El dirigente sostiene que hasta antes del 6 de mayo, cuando iniciaron los ataques, en Tula había por lo menos 80 familias, de ellas solo 2 han decidido regresar.
El resto decidió moverse hacia otras regiones, en algunos casos hacia otros estados de la República.
En esa comunidad es donde se registró la quema de 23 casas, además de la comisaría y el Centro de Desarrollo Comunitario.
Este fin de semana se confirmó que en un domicilio ubicado cerca de la comisaría se localizó una camioneta calcinada con blindaje nivel 5.
Plácido Galindo admite que esa camioneta estaba a resguardo del CIPOG-EZ, pero aclara que ya no tenía utilidad: “Era una reliquia inservible que le quitamos a Zenén Nava (líder del grupo delictivode los Rojos, actualmente preso en el penal de Chilpancingo), porque ellos eran los que controlaban la zona, cuando nosotros llegamos nos dedicamos a liberar a las comunidades de ese grupo, luego llegaron los Ardillos”.
Admite que tras la destrucción del 9 de mayo, se pudieron encontrar “otras cosas”, pero aclara que se trata de elementos que le fueron decomisadas a pistoleros del grupo criminal que ahí estaba asentado.
Admite que Tula está en la posibilidad real de quedar convertido en un pueblo fantasma.
En el caso de Acahuehuetlán, que se ubica muy cerca de Alcozacán ya regresó la totalidad de los habitantes, aunque temen que una vez que se retire la fuerza de seguridad, el grupo delictivo realice otra operación.
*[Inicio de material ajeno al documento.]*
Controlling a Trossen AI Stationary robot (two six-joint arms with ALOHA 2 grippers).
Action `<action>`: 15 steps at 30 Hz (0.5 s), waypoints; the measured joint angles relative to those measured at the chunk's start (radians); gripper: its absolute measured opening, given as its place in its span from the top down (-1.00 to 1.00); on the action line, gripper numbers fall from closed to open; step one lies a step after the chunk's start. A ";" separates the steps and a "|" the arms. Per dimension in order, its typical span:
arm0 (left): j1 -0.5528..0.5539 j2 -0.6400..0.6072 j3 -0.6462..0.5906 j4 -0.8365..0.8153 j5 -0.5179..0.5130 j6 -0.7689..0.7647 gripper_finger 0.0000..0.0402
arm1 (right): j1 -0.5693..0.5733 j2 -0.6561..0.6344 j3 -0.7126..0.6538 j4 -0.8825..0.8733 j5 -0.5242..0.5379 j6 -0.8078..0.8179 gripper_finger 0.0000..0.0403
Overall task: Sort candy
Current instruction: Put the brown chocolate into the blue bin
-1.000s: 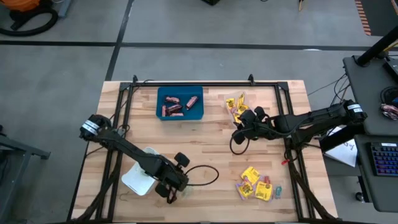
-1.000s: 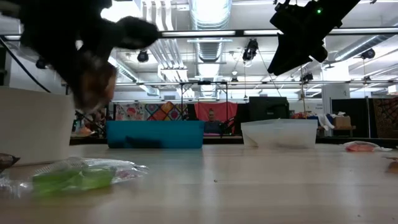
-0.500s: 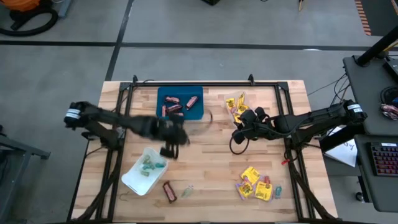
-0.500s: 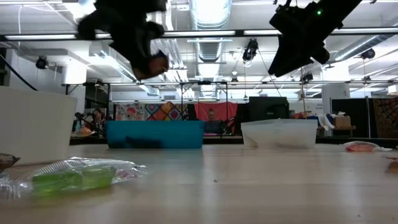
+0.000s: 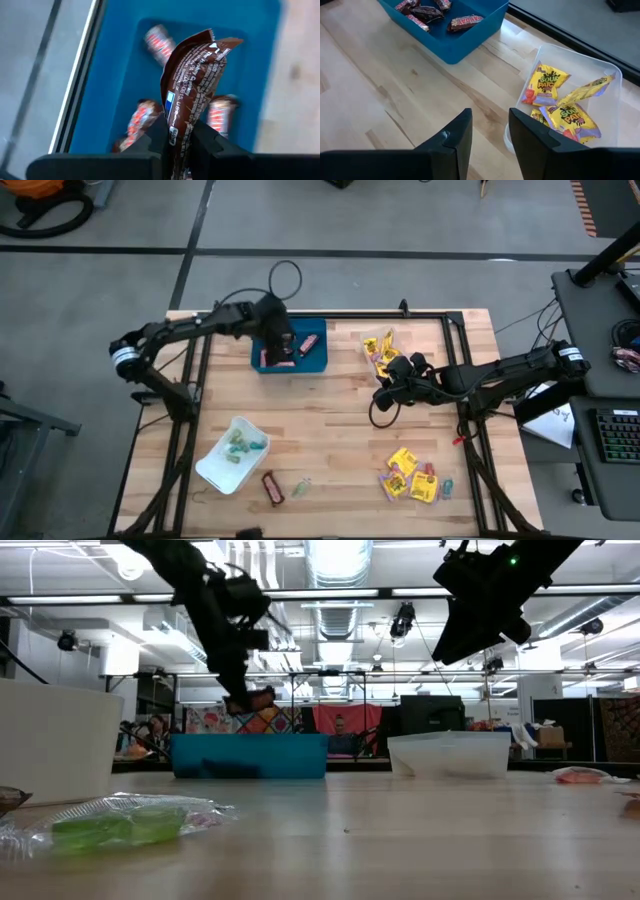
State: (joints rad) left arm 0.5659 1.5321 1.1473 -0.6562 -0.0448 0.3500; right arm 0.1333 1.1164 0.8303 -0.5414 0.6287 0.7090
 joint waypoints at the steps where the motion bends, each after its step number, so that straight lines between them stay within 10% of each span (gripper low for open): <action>1: 0.021 0.012 0.000 0.005 0.008 0.000 0.87 | 0.000 0.000 0.000 0.000 0.000 0.000 0.39; 15: 0.063 0.104 0.000 0.045 0.013 0.034 0.86 | 0.000 0.000 0.000 0.000 0.002 -0.002 0.38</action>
State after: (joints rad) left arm 0.6285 1.6363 1.1473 -0.6109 -0.0319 0.3840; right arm 0.1333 1.1164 0.8299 -0.5415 0.6305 0.7071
La comunidad que enfrenta un serio proceso de división es Xicotlán, pues de sus habitantes la mitad eran policías comunitarios y de movieron hacia Alcozacán con sus familias.
Sin embargo, hay un grupo de cien personas que admite, no son parte de la organización y que durante la refriega tomaron rumbo hacia Coatzingo, pueblo que asegura, “está controlado por los Ardillos”.
Ellos, da por hecho que no van a regresar y que preferirán quedarse en el lado controlado por el grupo antagónico al CIPOG.
Las despensas no son la solución
Plácido Galindo admite que tras la violencia de cinco días, los refugiados en Alcozacán ya enfretaban estragos por la escasez de alimentos.
Sin embargo asegura que la entrega de despensas y víveres no representan una solución duradera al conflicto, como tampoco lo es la militarización de la zona.
“La vía correcta es que haya detenciones, que se aplique la ley para que el grupo delictivo quede desmantelado”, asegura.
Anota saldo de seis muertos y seis heridos
El dirigente sostiene que derivado de los hechos del 6 al 11 de mayo, el saldo que se tiene hasta el momento es de seis muertos con violencia, cinco varones y una mujer que fue atacada dentro de su vivienda, en Xicotlán.
También admite que prevalece el dato de seis personas heridas, cuatro adultos, entre ellas una mujer con tres meses de embarazo.
Indica además dos bebés de 1 y 6 meses de nacidos, el más pequeño con una herida de bala en el hígado.
Entendible, la negativa al dialogo de la alcaldesa de Chilapa
Respecto a la negativa de la alcaldesa de Chilapa, Mercedes Carballo Chino para acudir a las mesas de dialogo por la paz, Plácido sostiene que ya anticipaba una respuesta negativa.
“Lo que pasa es que ella está coludida, es cuñada de Celso Ortega y desde que asumió el cargo se ha manejado con racismo hacia nuestros pueblos”.
Dijo que si la jefa de cabildo aceptara sentarse a dialogar, tendría que presentar un informe sobre los recursos millonarios que dejó de envíar a las 18 comunidades del municipio que se encuentran en territorio del CIPOG-EZ y de la CRAC-PF durante 2 años.
Indicó que cada año, por lo calidad se destinan en promedio de 2 a 3 millones de pesos para obras de infraestructura social, gobierno quien gobierne.
Como no quiere dialogar ni informar como ejerce el recurso público, dijo que lo más conveniente es que se investigue a la presidenta municipal.